The advantageous effects of the present invention are described below by way of test examples.
Test example 1
1 bacterial liquid culture
Inoculating the mycoplasma hyopneumoniae TB strain into a FRIIS culture medium containing 20% of serum and 3mg/ml of glucose according to an inoculation ratio of 10% (v/v), culturing at 37 ℃ for 48-72 hours, and harvesting a bacterial liquid when the color of the culture medium is changed into yellow and the pH value is about 6.8.
2 concentration and purification
Concentrating the prepared mycoplasma hyopneumoniae TB strain bacterial liquid by 300kDa hollow fiber, centrifuging, taking out precipitate, repeatedly washing for 3 times by using TN buffer, and freezing and thawing once at-80 ℃.
3 inactivation mode
3.1 physical inactivation the concentrated and purified bacteria liquid is crushed by an ultrasonic system, ultrasonic treatment is carried out for 3 seconds at intervals of 2 seconds at 270W power every time, ultrasonic treatment is carried out for 8 minutes, and ultrasonic treatment is carried out for 3 times in total.

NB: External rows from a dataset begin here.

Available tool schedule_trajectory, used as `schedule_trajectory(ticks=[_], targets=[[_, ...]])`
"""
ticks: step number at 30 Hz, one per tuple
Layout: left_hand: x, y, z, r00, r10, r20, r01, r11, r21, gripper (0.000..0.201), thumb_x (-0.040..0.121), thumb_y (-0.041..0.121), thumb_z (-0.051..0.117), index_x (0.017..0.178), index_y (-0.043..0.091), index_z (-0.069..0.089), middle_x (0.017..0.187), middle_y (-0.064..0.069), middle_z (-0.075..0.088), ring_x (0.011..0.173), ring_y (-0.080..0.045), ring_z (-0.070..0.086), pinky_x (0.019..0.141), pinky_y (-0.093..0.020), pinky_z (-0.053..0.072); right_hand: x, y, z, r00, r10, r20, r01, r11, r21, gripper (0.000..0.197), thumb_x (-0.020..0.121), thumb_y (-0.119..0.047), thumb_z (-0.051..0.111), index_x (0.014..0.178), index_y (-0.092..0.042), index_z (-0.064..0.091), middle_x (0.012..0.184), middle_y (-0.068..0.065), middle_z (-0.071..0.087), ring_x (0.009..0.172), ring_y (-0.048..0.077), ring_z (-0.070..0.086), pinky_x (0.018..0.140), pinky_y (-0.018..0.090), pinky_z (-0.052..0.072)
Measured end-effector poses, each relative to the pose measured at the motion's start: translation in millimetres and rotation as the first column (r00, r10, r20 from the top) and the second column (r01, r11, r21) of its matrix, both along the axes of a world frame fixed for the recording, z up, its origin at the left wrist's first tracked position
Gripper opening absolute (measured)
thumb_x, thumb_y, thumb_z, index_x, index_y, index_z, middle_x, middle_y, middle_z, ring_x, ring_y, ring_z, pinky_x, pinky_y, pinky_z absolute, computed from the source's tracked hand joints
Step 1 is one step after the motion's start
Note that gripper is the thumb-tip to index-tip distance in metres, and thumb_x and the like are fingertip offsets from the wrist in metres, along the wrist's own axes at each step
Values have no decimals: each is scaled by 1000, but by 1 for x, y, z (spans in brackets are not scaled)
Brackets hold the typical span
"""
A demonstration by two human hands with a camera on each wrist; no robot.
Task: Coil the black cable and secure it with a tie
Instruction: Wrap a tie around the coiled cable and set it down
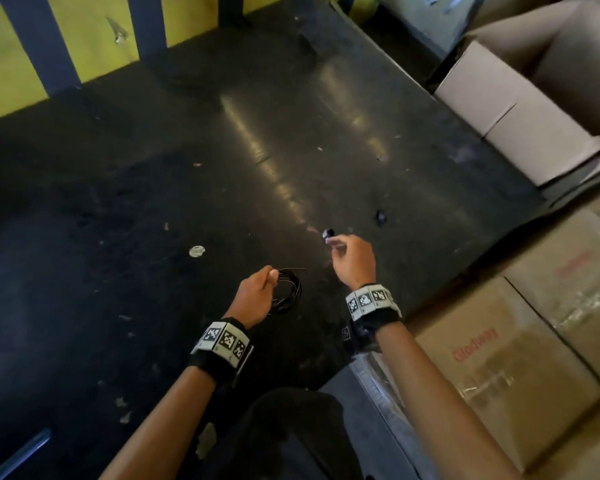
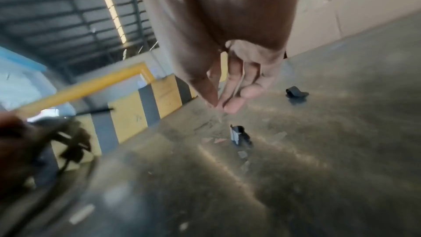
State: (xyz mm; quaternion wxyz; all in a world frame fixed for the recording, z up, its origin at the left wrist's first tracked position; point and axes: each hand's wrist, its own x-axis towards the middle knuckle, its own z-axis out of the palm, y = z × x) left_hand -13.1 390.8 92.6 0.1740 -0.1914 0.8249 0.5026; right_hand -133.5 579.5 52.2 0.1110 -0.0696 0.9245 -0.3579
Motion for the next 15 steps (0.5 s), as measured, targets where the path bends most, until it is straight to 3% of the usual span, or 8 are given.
schedule_trajectory(ticks=[3,7,11,15], targets=[[-7,-8,3,1000,10,-14,-10,1000,-14,30,108,28,33,91,14,53,80,-2,55,67,-11,52,65,-26,47,-34,-12,-7,990,108,-86,-92,980,175,31,89,0,62,108,-20,76,113,3,71,105,26,67,87,36,57],[-14,-25,6,999,27,-27,-28,999,-26,29,108,30,32,89,18,52,79,-2,55,65,-11,52,62,-25,46,-75,-28,-24,951,308,-26,-283,903,324,36,87,0,66,112,-23,78,120,3,70,115,27,64,94,42,57],[-14,-43,10,999,52,-16,-53,998,-33,32,108,31,31,85,19,50,75,-1,52,62,-9,48,59,-23,43,-94,-37,-31,930,359,85,-363,849,384,29,85,0,70,98,-23,82,111,3,78,104,28,73,92,37,59],[-10,-56,17,996,82,-20,-83,996,-34,33,108,30,31,82,21,48,74,-1,50,61,-9,47,60,-23,43,-98,-39,-36,953,281,112,-302,902,307,16,82,-6,74,83,-20,81,92,6,81,90,29,77,84,37,62]])
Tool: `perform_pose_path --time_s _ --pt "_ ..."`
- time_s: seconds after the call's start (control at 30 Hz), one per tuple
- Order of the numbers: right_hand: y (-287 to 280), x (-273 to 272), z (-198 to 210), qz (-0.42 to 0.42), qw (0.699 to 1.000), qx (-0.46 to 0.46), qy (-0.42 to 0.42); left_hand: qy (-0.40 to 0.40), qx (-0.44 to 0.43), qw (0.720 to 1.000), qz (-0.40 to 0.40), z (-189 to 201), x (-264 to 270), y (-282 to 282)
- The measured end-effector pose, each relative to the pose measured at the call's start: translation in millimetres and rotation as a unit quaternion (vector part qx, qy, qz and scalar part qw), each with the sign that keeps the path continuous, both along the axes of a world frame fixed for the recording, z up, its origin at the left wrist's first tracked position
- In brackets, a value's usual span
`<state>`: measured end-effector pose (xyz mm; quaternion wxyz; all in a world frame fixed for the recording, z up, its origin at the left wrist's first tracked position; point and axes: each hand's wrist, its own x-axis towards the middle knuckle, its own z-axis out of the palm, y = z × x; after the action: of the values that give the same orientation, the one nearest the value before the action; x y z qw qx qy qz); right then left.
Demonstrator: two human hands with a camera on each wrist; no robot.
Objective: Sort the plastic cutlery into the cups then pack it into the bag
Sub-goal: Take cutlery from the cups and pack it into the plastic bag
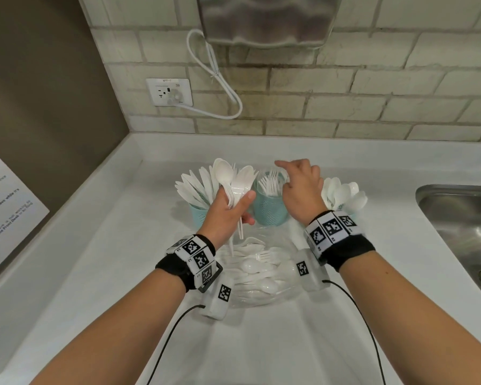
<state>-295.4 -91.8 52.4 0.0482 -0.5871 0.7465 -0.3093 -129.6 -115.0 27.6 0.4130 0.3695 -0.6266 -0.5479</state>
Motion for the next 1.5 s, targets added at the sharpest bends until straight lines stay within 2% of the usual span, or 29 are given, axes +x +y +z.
perform_pose_path --time_s 0.1,0.2,0.37,0.5,0.63,0.77,0.93,1.0,1.1,1.2,1.37,1.5 --pt "7.2 13.7 11.0 0.053 0.986 -0.095 -0.127 -0.002 0.0 1.0 -0.003 3.2 -2.7 1.1" --pt "14.5 29.6 15.9 0.116 0.938 -0.128 -0.3 0.005 0.003 1.0 -0.012 4.6 -6.2 1.6" --pt "10.6 36.8 11.4 0.078 0.932 -0.121 -0.332 0.014 -0.018 0.999 -0.041 6.1 -13.5 6.5" --pt "8.4 27.7 12.6 0.079 0.899 -0.101 -0.42 0.039 -0.004 0.999 -0.026 3.7 -12.9 6.1" --pt "8.2 21.4 13.3 0.094 0.898 -0.083 -0.421 0.043 -0.011 0.999 -0.014 4.8 -12.3 4.7" --pt "8.3 13.2 18.3 0.077 0.902 -0.108 -0.412 0.046 -0.022 0.999 -0.006 10.3 -16.0 5.5" --pt "11.6 11.9 24.7 0.055 0.877 -0.14 -0.456 0.06 -0.011 0.998 0.012 11.5 -23.7 2.5" --pt "13.4 17.4 22.5 0.046 0.866 -0.129 -0.482 0.071 -0.012 0.997 0.013 11.3 -27.6 1.4" --pt "15.5 24.7 16.6 0.023 0.866 -0.106 -0.488 0.078 -0.001 0.997 -0.005 10.8 -30.0 3.9" --pt "15.7 25.0 12.2 0.014 0.848 -0.1 -0.52 0.078 0.016 0.997 -0.015 6.7 -29.9 3.9" --pt "16.9 19.5 10.1 0.018 0.839 -0.101 -0.534 0.072 0.016 0.997 -0.021 6.1 -29.1 4.8" --pt "16.2 5.4 27.8 0.005 0.839 -0.141 -0.525 0.079 0.027 0.997 0.006 4.0 -27.4 -0.5"
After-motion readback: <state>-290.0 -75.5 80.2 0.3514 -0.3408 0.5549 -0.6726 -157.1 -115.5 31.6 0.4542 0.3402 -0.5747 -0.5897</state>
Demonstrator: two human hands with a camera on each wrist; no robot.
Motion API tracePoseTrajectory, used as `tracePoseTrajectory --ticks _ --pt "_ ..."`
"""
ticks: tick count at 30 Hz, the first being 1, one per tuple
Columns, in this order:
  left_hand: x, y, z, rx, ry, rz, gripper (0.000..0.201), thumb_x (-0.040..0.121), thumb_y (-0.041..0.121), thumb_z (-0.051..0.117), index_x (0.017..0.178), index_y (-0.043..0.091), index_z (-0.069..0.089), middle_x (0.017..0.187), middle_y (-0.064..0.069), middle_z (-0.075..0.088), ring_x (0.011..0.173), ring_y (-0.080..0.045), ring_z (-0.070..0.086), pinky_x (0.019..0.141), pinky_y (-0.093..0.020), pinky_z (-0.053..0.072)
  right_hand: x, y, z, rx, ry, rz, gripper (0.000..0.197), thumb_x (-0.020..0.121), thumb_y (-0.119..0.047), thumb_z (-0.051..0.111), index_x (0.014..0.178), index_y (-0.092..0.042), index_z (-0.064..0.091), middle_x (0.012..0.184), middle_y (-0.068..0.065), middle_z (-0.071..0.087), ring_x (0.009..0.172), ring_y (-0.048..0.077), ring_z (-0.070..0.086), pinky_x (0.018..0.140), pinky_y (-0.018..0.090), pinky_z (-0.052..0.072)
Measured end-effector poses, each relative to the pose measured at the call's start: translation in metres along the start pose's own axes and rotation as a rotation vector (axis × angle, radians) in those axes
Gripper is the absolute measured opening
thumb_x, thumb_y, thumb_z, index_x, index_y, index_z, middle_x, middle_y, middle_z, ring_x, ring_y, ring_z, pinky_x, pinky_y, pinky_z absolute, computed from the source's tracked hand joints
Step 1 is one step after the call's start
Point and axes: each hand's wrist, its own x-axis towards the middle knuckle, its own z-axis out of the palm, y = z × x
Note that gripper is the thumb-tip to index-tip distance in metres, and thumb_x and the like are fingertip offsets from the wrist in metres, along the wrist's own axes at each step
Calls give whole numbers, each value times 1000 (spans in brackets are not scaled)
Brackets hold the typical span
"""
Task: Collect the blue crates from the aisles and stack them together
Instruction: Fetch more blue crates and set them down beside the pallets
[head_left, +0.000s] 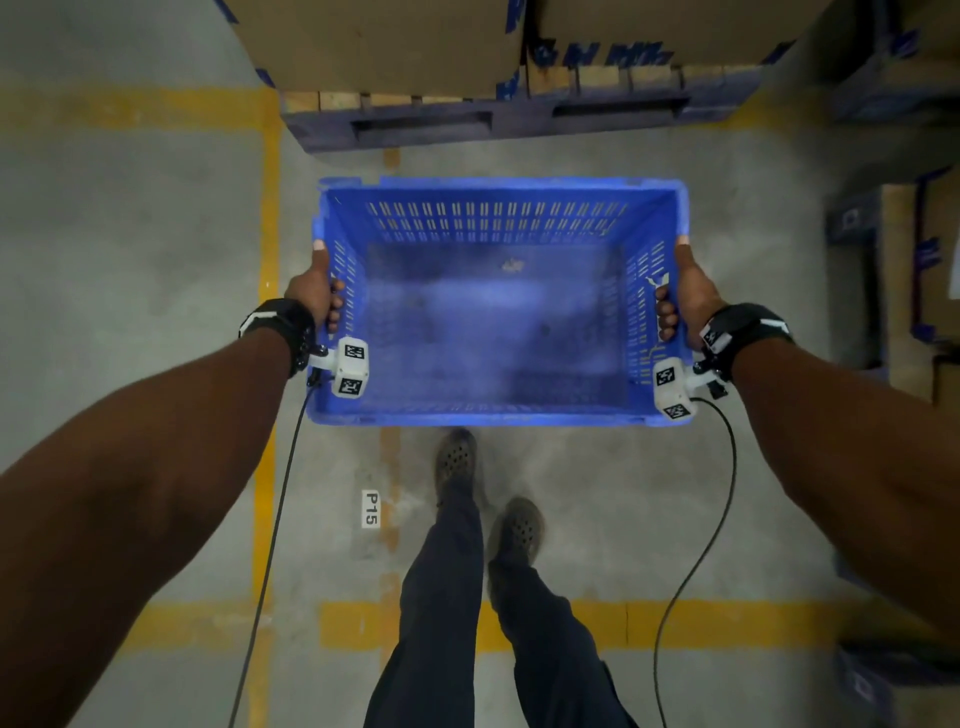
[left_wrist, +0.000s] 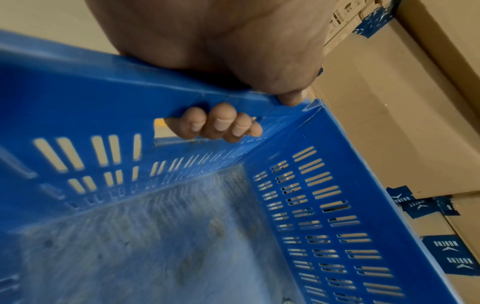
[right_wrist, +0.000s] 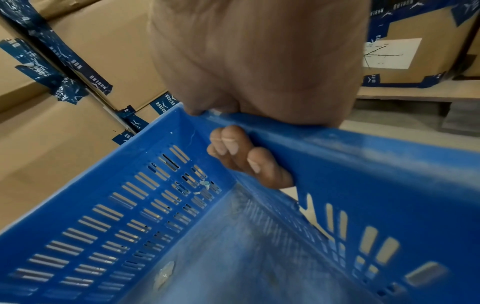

3.2BEI (diethylene imine) inactivation the concentrated and purified bacterium liquid is inactivated for 24 hours at 37 ℃ by 3mmol/L BEI, the inactivation is stopped by a sodium thiosulfate solution with equal concentration (3mmol/L), and the bacterium liquid is rapidly cooled to 2-8 ℃ for standby after the inactivation is stopped.
3.3 inactivation of Formaldehyde to a final concentration of 0.15% formaldehyde solution at 37 ℃ for 24 hours.
3.4 physical and BEI inactivation the concentrated and purified bacterial liquid is broken by an ultrasonic system, ultrasonic treatment is carried out for 3 seconds at intervals of 2 seconds at 270W power every time, ultrasonic treatment is carried out for 8 minutes, and ultrasonic treatment is carried out for 3 times in total. Diluting the ultrasonically-crushed antigen with TN buffer, adding 3mmol/L BEI, inactivating at 37 ℃ for 24 hours, stopping inactivation with an equal-concentration (3mmol/L) sodium thiosulfate solution, and quickly cooling to 2-8 ℃ for later use after stopping.
4 inactivation test
Respectively taking 1.0ml of inactivated samples of different inactivation modes, adding the inactivated samples into 50ml of mycoplasma hyopneumoniae liquid culture medium, culturing and observing for 5 days at 37 ℃, then taking 0.5ml of the inactivated samples, inoculating the inactivated samples into 4.5ml of mycoplasma hyopneumoniae liquid culture medium, culturing and observing for 10 days at 37 ℃, simultaneously taking 0.2ml of the inoculated mycoplasma hyopneumoniae solid culture medium, and culturing and observing for 10 days at 37 ℃. The experimental result shows that: inactivation was not complete with the sonicated samples. The culture medium color of the two times of liquid culture of other inactivation modes is not changed, and the solid culture sterile colony grows, and the inactivation test is qualified. Specific results are shown in table 1:
TABLE 1 results of inactivation test for different inactivation modes
Note: "+" indicates a color reaction or colony growth; "-" indicates no color reaction or growth of a sterile colony.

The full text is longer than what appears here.